About this task >>
Spot each line in the records below where the word "white" occurs, then copy it.

Records contained in a dataset >>
⟨
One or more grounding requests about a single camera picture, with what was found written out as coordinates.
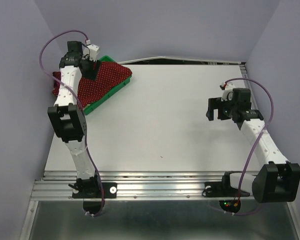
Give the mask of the red polka dot skirt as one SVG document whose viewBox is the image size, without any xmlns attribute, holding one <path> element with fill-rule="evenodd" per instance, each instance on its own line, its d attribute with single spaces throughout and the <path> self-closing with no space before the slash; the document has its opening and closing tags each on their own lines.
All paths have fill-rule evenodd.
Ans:
<svg viewBox="0 0 300 240">
<path fill-rule="evenodd" d="M 62 107 L 79 101 L 85 108 L 131 77 L 132 71 L 116 62 L 102 61 L 95 80 L 83 77 L 79 67 L 75 66 L 65 66 L 53 76 L 65 83 L 65 86 L 58 84 L 52 91 L 57 96 L 55 104 Z"/>
</svg>

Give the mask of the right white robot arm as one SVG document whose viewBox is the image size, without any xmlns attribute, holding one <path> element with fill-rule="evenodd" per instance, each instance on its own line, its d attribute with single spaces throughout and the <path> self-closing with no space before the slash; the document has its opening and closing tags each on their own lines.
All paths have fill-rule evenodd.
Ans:
<svg viewBox="0 0 300 240">
<path fill-rule="evenodd" d="M 226 171 L 222 180 L 208 189 L 207 197 L 247 197 L 258 203 L 293 202 L 300 183 L 300 165 L 291 163 L 279 150 L 261 112 L 252 109 L 248 88 L 226 87 L 221 97 L 209 98 L 206 117 L 232 120 L 253 149 L 260 170 L 256 175 Z"/>
</svg>

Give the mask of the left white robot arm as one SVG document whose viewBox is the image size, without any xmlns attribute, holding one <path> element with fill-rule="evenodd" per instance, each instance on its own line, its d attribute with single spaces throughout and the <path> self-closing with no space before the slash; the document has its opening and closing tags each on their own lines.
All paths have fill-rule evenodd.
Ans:
<svg viewBox="0 0 300 240">
<path fill-rule="evenodd" d="M 75 199 L 103 196 L 99 174 L 88 150 L 84 107 L 78 98 L 82 75 L 90 73 L 93 66 L 89 56 L 84 54 L 83 44 L 69 41 L 67 53 L 59 63 L 57 99 L 47 110 L 54 132 L 65 143 L 76 168 L 76 181 L 70 185 Z"/>
</svg>

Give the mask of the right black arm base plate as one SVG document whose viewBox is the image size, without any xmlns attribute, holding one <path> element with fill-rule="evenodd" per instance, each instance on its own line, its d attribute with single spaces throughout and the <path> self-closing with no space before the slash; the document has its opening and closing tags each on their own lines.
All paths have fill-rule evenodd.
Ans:
<svg viewBox="0 0 300 240">
<path fill-rule="evenodd" d="M 238 187 L 223 184 L 221 181 L 206 181 L 202 196 L 207 198 L 234 198 L 239 196 Z"/>
</svg>

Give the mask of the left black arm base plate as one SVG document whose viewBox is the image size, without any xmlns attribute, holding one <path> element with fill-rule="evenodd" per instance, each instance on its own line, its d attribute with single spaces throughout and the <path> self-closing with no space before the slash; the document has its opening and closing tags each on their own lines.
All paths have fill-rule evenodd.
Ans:
<svg viewBox="0 0 300 240">
<path fill-rule="evenodd" d="M 104 198 L 115 199 L 117 197 L 118 185 L 116 182 L 103 182 L 102 183 Z M 101 199 L 102 193 L 98 186 L 85 187 L 79 191 L 77 189 L 72 190 L 73 199 Z"/>
</svg>
⟩
Task answer >>
Give the mask of the right white robot arm as one SVG document whose viewBox is the image size, without any xmlns attribute, holding one <path> element with fill-rule="evenodd" per instance, each instance on its own line, its d attribute with single spaces throughout and the <path> self-closing with no space before the slash; the document has its opening and closing tags each on their own lines.
Give the mask of the left white robot arm as one SVG document whose viewBox is the image size, without any xmlns attribute, holding one <path> element with fill-rule="evenodd" per instance, each instance on its own line, its d attribute with single spaces throughout and the <path> self-closing with no space before the slash; the document has its opening and closing tags each on their own lines.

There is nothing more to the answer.